Summerhall: Sat 22/Sun 23 Nov 2025
Review by Julia Amour
Set one year before the Haitian revolution of 1791, Placeholder at the EAS Studios @ Summerhall, powerfully evokes women’s lost voices in a piece that honours the lives of those who were stolen.
Catherine Bisset’s one-person show, produced by Fronteiras Theatre Lab in association with the Colonial-Era Caribbean Theatre and Opera Network, demonstrates exceptional work in reimagining academic research on Caribbean Theatre and Opera for a wider audience. It has every potential for its ideas to blossom more fully into theatrical life in a future act.
Catherin Bisset in Placeholder. Pic: Fronteiras Theatre Lab.

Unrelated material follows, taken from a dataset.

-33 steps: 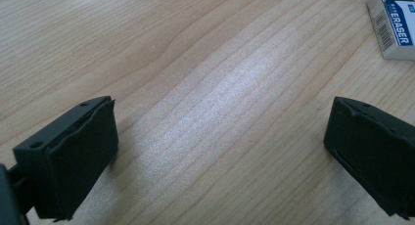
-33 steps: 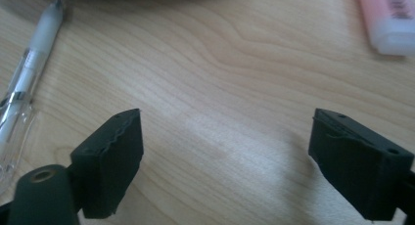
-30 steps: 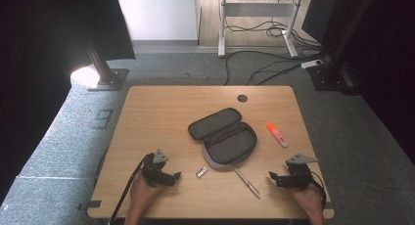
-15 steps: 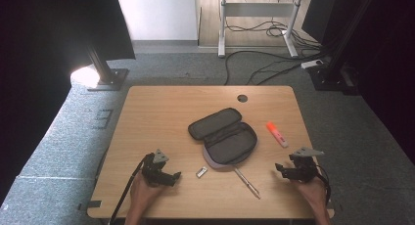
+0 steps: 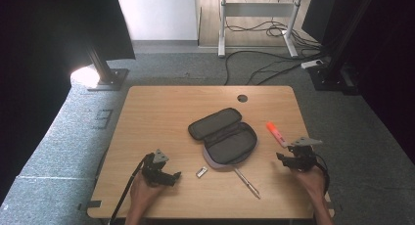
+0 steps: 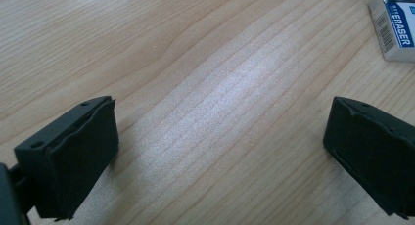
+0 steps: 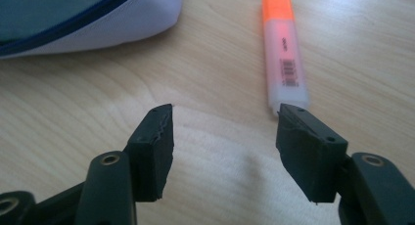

Placeholder provides a fictional episode around real-life Creole opera singer, Minette, defined by the authorities as a ‘free person of colour’.
Minette is found working as a Placeholder, holding a seat for her mistress in the theatre. The drama centres on her inner monologue and a series of imagined conversations with her Mother, one of half a million enslaved people on the island that was then known as Saint-Domingue.
Writer-performer Catherine Bisset has a magnetic, open-hearted sincerity as both Minette and Mother, all the more impressive since she only began training as an actor in 2019 and this is her first piece of creative writing. It is a testament to the support of Dramaturg Jaïrus Obayomi that there is abundant eloquence and empathy in a piece that is still principally a play of ideas – though occasionally more ideas than the solo format and length can easily support.
Fascinating as the material is, an account of the Chevalier de Saint-Georges (another real-life Creole musician who became a superstar in France despite lifelong discrimination) lacks room to breathe, as does Mother’s encounter with travelling players in mocking blackface. There are also occasional tonal shifts that feel anachronistic, such as describing ‘resistance’ rather than rebellion or uprising.
fully convinces
Overall though, Bisset fully convinces in both roles. As Minette, with refined girlish tones, and Mother, who speaks in low rich Creole accents. Transitioning between the characters is technically taxing, but there is only a momentary character slip at a point of unnecessary complexity where Bisset is also required to embody gossiping women at the theatre.
Director Flavia D’Avila makes good use of a very basic stage with a triple-mirrored dressing table allowing her to present different perspectives on the actor’s face, and a tailor’s dummy standing in for various character transitions.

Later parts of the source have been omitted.